◆ Your goal
Up to and including the line that contains "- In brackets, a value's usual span", return every line from the start of the data, unchanged.

◆ Information supplied
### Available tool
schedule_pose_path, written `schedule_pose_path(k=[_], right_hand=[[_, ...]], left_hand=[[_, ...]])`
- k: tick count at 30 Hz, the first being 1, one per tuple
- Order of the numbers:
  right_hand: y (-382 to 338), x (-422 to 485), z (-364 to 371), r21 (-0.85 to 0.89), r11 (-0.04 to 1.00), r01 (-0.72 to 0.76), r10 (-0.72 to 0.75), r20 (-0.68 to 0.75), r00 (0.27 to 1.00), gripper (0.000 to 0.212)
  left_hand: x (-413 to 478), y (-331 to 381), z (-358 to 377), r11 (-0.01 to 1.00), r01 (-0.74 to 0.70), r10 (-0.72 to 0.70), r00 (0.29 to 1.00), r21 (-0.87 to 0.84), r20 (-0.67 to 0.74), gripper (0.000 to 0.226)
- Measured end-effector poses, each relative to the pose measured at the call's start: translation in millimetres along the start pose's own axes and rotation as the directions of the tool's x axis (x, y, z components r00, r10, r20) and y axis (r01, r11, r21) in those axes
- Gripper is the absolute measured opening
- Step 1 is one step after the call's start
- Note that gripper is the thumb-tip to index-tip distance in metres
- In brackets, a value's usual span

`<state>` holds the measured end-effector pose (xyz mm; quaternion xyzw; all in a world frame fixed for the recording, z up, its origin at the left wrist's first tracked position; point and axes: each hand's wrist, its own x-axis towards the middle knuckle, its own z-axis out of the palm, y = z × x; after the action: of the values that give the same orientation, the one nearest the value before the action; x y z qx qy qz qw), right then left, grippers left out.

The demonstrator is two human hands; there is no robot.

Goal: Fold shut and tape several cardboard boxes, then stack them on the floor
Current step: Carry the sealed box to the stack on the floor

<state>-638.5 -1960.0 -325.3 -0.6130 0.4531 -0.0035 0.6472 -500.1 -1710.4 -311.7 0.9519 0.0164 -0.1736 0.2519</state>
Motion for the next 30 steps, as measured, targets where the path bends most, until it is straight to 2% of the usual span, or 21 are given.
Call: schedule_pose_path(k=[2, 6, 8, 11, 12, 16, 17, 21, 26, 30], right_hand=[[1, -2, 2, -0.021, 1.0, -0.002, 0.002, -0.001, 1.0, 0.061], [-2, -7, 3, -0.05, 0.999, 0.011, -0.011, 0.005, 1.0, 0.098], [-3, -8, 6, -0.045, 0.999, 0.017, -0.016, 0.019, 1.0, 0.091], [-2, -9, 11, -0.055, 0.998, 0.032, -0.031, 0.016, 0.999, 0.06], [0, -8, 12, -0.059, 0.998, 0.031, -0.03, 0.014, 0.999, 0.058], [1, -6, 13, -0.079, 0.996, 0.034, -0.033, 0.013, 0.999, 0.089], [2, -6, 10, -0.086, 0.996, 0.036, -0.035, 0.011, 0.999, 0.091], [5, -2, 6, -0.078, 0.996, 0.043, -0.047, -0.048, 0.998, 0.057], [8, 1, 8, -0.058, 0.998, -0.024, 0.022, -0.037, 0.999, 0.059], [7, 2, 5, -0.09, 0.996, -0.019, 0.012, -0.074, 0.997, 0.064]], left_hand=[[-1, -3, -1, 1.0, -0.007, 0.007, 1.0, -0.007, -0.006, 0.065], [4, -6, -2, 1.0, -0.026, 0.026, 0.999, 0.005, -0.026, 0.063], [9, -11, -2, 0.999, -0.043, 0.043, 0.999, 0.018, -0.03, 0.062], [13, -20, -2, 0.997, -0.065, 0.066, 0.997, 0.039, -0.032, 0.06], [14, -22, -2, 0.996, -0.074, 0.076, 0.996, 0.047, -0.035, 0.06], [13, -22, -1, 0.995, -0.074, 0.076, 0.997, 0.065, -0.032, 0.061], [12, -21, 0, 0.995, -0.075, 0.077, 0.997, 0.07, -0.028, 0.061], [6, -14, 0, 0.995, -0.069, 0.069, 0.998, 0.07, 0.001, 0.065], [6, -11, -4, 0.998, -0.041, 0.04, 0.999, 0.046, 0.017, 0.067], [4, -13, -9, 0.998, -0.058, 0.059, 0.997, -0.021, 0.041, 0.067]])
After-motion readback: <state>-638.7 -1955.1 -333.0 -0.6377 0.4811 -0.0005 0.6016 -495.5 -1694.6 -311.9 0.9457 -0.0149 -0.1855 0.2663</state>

◆ Exercise response
### Available tool
schedule_pose_path, written `schedule_pose_path(k=[_], right_hand=[[_, ...]], left_hand=[[_, ...]])`
- k: tick count at 30 Hz, the first being 1, one per tuple
- Order of the numbers:
  right_hand: y (-382 to 338), x (-422 to 485), z (-364 to 371), r21 (-0.85 to 0.89), r11 (-0.04 to 1.00), r01 (-0.72 to 0.76), r10 (-0.72 to 0.75), r20 (-0.68 to 0.75), r00 (0.27 to 1.00), gripper (0.000 to 0.212)
  left_hand: x (-413 to 478), y (-331 to 381), z (-358 to 377), r11 (-0.01 to 1.00), r01 (-0.74 to 0.70), r10 (-0.72 to 0.70), r00 (0.29 to 1.00), r21 (-0.87 to 0.84), r20 (-0.67 to 0.74), gripper (0.000 to 0.226)
- Measured end-effector poses, each relative to the pose measured at the call's start: translation in millimetres along the start pose's own axes and rotation as the directions of the tool's x axis (x, y, z components r00, r10, r20) and y axis (r01, r11, r21) in those axes
- Gripper is the absolute measured opening
- Step 1 is one step after the call's start
- Note that gripper is the thumb-tip to index-tip distance in metres
- In brackets, a value's usual span

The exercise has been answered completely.